Erotiques, Fantastiques, Historiques

Gladiatores

« Torse nu, les muscles bandés, il transpirait à grosses gouttes. Jamais il n’aurait imaginé Abrax capable d’une telle trahison, et c’était bien ce qui motivait son bras. Chaque entaille dans l’aubier était un reproche, chaque fente, une vindicte. Comment avait-il pu l’humilier de cette manière ? »

Marcus M. D., Gladiatores, Mix Éditions, 2016, p. 18.

Motivations initiales

Mix Éditions nous a donné l’occasion de découvrir ce livre. Son titre est explicite : on est dans une histoire de gladiateurs, direction l’Antiquité, donc !

Synopsis

Abrax, fils d’Ambiorix, roi des Éburons, part à la chasse, avec un groupe de guerriers de la tribu. Mais il refuse que Laucos, son ami et amant, les accompagne. Bien lui en prend, puisque le groupe est surpris par une patrouille romaine. Abrax est fait prisonnier par Octavius Titus Gradius, qui souhaite surtout mettre la main sur Ambiorix, qui résiste face à l’invasion romaine. Il promet donc à Abrax la vie de son peuple, et la place de son père, s’il les mène jusqu’au village. Mais Abrax refuse.

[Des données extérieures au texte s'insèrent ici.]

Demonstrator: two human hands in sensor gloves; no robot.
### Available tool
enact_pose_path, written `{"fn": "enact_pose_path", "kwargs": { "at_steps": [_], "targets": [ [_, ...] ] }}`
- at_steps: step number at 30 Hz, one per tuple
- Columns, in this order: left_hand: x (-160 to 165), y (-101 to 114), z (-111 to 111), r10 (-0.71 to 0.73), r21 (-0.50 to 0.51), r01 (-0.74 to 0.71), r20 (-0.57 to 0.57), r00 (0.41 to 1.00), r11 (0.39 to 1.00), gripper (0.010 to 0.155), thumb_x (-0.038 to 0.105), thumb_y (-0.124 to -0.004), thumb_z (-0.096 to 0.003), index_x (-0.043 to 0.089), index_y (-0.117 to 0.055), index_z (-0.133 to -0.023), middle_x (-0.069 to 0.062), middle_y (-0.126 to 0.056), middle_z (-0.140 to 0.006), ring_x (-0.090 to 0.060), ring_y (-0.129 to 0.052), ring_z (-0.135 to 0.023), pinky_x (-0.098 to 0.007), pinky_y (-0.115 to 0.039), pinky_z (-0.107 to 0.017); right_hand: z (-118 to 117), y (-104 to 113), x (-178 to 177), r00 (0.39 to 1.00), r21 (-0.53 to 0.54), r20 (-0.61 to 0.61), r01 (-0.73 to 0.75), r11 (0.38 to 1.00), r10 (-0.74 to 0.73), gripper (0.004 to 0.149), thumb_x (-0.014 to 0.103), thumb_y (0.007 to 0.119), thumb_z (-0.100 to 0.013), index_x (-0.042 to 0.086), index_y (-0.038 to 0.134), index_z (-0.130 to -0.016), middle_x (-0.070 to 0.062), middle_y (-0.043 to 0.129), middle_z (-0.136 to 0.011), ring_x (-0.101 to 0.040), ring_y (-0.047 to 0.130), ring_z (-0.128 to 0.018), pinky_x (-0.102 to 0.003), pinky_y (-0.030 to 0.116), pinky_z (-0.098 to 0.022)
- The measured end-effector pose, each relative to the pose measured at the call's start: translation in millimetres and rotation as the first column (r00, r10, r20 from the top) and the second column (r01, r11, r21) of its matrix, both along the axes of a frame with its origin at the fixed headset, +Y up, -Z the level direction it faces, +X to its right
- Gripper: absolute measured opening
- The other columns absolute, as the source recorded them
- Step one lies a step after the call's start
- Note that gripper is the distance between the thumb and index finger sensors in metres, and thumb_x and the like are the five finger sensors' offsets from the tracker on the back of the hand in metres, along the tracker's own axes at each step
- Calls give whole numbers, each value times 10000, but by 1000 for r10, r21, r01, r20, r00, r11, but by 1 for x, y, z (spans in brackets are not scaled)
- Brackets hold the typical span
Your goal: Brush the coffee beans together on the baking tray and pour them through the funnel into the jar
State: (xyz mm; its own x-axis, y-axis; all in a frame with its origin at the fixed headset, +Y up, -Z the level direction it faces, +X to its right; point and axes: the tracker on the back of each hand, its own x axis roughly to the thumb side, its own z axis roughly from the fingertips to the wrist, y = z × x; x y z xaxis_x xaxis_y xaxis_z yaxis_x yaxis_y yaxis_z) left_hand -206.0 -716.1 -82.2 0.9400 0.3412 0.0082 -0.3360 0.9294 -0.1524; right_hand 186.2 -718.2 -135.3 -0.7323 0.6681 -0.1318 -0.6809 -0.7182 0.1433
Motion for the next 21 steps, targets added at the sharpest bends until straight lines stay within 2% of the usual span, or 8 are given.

Laucos, lui, qui était très en colère d’avoir été écarté de la chasse, est anéanti par la nouvelle de la capture d’Abrax. Et plus encore par la décision d’Ambiorix, qui, pour protéger son peuple, refuse de se lancer à la poursuite de Gradius pour libérer son fils. Il s’enfuit alors du camp, pour aller libérer Abrax. Mais il se fait finalement capturer : les deux amants sont alors réunis, mais dans une cage, qui est acheminée jusqu’à Narbonne, où Gradius possède une maison de plaisir et une équipe de gladiateurs.

Intégrés à cette dernière, Abrax et Laucos se retrouvent confrontés à la dureté de l’entraînement, mais également à la concupiscence de Curion Titus Gradius, le fils d’Octavius. Pour obtenir les faveurs de Laucos, celui-ci est prêt à menacer la vie d’Abrax. Puis s’ouvrent les jeux du cirque…

Avis

> L’avis de C

On plonge dans une histoire où résonnent violence et amour – c’est mon second roman érotique gay et j’attendais quelque chose de parfait et convaincant comme lors de ma lecture de Prince captif -. Nous sommes emmenés dans une histoire au temps des gladiateurs et des Gaulois.

J’ai beaucoup aimé dès le départ le cadre posé et assumé de l’histoire d’amour entre Abrax et Laucos : un peu de douceur dans ce monde de brute – nous sommes chez les barbares – ! Les deux héros vont tout au fil de l’historie se protéger, s’aider et passer ensemble de nombreuses épreuves. Ils sont toujours ensemble, inséparables et amoureux – non non, ce n’est pas cliché, je vous assure ! -.

En parallèle des scènes d’amour et de sexe, il y a aussi des scènes de combat très violentes avec énormément de suspens – on s’attend à ce que l’un des deux personnages principaux soient blessés -… C’est un mélange plutôt réussi par l’auteur, tout est équilibré et maîtrisé !

La plume de l’auteur est à la fois sensuelle, brutale, crue et réaliste !  C’est extrêmement fluide et agréable à lire.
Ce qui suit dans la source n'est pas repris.